1.5 KiB
Detect How Long A User Has Been Idle
The ioreg utility on MacOS dumps the I/O Kit registry tree. This lets us look
at the state of all hardware devices and drivers registered with I/O Kit.
Looking specifically at the Human Interface Device subsystem (IOHIDSystem), we
can find a handful of properties including the HIDIdleTime.
$ ioreg -c IOHIDSystem | awk '/HIDIdleTime/'
| | | "HIDIdleTime" = 91831000
That value is the number of nanoseconds since a human input device was last interacted with. That is the amount of time the user (me) has been idle.
I can convert this to seconds, which is the small amount of time between me hitting enter in the terminal and the command finding the idle time.

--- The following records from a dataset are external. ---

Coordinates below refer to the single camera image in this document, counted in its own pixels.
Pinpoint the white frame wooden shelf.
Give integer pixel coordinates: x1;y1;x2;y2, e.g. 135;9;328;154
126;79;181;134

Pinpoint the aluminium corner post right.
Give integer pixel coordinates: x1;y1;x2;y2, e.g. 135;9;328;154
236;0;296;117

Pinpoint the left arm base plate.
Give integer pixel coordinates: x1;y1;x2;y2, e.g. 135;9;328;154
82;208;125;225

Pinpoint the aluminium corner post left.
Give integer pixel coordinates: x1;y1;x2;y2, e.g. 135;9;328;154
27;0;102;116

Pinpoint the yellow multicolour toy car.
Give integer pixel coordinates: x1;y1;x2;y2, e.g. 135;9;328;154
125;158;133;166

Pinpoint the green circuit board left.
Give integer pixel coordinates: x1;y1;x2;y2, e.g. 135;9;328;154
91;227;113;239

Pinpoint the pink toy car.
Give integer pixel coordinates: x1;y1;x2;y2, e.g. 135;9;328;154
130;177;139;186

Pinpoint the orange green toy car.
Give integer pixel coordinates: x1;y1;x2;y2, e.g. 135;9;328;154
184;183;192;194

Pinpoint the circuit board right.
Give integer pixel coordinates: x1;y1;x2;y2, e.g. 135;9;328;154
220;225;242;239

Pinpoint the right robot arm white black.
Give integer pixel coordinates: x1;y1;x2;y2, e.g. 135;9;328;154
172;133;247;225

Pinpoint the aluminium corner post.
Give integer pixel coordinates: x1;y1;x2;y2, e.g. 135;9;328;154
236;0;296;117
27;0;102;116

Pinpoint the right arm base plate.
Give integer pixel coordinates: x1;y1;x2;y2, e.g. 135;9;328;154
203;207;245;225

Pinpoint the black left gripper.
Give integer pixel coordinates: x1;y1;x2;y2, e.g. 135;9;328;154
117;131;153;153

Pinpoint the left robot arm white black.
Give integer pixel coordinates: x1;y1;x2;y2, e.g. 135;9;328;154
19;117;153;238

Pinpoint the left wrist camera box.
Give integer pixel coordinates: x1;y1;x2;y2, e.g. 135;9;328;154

$ ioreg -c IOHIDSystem | awk '/HIDIdleTime/ {printf "%.2f seconds\n", $NF/1000000000}'
0.13 seconds
I can run this in watch to see the elapsed idle time increment.
watch -n 1 "echo -n 'Idle time: '; ioreg -c IOHIDSystem | awk '/HIDIdleTime/ {printf \"%.1f seconds\\n\", \$NF/1000000000}'"
After watching the idle time increment for a bit, I can move the mouse and
watch it reset on the next watch loop.
This could be used as part of a script that takes certain actions after the user has been idle for a while, like putting the display to sleep or stopping a time tracker app.
There is a lot going on in the ioreg output and it's hard to make sense of
hardly any of it. I found running ioreg -c IOHIDSystem | less, searching for
IdleTime, and browsing from there to be a good starting point.